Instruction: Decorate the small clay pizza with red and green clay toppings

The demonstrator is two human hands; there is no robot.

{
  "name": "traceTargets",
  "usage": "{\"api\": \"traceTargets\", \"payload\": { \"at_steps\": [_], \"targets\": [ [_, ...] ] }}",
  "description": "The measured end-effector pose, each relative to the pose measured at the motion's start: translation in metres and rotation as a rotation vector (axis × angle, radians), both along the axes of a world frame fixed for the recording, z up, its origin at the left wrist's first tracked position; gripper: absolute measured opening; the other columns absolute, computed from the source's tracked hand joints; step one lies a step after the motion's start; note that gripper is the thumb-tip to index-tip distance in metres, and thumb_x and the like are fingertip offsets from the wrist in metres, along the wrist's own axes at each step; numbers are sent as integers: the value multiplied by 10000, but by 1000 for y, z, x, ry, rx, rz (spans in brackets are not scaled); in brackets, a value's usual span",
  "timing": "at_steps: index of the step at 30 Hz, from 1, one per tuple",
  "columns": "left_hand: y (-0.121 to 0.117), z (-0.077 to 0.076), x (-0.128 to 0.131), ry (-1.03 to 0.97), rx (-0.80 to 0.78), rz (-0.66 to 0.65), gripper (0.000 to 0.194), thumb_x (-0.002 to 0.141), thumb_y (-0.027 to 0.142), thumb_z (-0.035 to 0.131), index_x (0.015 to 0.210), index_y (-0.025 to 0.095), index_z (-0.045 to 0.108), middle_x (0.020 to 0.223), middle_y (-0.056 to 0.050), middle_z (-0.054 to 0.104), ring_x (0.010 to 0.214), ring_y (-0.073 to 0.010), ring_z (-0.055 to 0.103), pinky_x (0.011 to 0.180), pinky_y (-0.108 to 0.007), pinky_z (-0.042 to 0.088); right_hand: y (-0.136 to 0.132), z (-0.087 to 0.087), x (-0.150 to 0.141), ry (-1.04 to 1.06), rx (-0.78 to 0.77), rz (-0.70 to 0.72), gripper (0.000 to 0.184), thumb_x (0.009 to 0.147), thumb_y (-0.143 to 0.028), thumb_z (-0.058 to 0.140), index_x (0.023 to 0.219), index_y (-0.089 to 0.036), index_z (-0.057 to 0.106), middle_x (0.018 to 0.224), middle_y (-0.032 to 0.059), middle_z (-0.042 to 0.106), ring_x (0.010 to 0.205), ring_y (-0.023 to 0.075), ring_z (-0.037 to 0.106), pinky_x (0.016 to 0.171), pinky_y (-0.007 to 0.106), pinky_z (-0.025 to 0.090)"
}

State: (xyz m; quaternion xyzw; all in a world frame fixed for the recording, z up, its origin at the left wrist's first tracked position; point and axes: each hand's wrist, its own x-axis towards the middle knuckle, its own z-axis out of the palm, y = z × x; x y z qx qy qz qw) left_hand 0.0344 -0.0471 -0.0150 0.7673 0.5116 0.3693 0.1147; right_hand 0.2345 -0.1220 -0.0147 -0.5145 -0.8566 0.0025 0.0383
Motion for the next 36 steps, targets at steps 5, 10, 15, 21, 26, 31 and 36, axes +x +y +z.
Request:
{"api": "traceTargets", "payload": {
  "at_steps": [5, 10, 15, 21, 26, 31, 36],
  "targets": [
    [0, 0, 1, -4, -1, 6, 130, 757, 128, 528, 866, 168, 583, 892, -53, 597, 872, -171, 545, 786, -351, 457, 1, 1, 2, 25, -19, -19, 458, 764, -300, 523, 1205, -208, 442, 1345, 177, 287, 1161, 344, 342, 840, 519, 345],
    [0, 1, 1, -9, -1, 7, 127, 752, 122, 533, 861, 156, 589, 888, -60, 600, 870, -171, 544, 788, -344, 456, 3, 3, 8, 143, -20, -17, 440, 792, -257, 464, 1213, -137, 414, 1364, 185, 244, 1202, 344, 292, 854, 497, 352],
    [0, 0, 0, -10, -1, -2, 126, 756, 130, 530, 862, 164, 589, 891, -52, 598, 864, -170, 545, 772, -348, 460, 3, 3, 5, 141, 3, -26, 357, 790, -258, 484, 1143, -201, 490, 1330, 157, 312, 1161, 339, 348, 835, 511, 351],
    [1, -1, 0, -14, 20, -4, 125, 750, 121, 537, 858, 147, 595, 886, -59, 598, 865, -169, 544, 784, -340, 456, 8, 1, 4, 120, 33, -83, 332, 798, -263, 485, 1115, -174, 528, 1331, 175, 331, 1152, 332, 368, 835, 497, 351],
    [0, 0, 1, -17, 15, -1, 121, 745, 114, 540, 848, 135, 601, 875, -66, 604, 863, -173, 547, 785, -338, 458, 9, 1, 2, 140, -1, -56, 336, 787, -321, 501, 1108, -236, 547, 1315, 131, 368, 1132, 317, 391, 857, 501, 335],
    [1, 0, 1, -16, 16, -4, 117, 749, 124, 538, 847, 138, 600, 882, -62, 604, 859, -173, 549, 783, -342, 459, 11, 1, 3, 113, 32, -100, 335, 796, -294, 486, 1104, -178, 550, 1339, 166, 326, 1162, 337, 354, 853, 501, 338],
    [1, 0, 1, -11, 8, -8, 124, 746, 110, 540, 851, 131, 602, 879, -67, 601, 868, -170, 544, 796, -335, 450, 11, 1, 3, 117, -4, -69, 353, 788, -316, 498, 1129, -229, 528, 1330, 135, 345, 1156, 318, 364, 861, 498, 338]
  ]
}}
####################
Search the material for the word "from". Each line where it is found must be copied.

Response for this exercise:
  "description": "The measured end-effector pose, each relative to the pose measured at the motion's start: translation in metres and rotation as a rotation vector (axis × angle, radians), both along the axes of a world frame fixed for the recording, z up, its origin at the left wrist's first tracked position; gripper: absolute measured opening; the other columns absolute, computed from the source's tracked hand joints; step one lies a step after the motion's start; note that gripper is the thumb-tip to index-tip distance in metres, and thumb_x and the like are fingertip offsets from the wrist in metres, along the wrist's own axes at each step; numbers are sent as integers: the value multiplied by 10000, but by 1000 for y, z, x, ry, rx, rz (spans in brackets are not scaled); in brackets, a value's usual span",
  "timing": "at_steps: index of the step at 30 Hz, from 1, one per tuple",

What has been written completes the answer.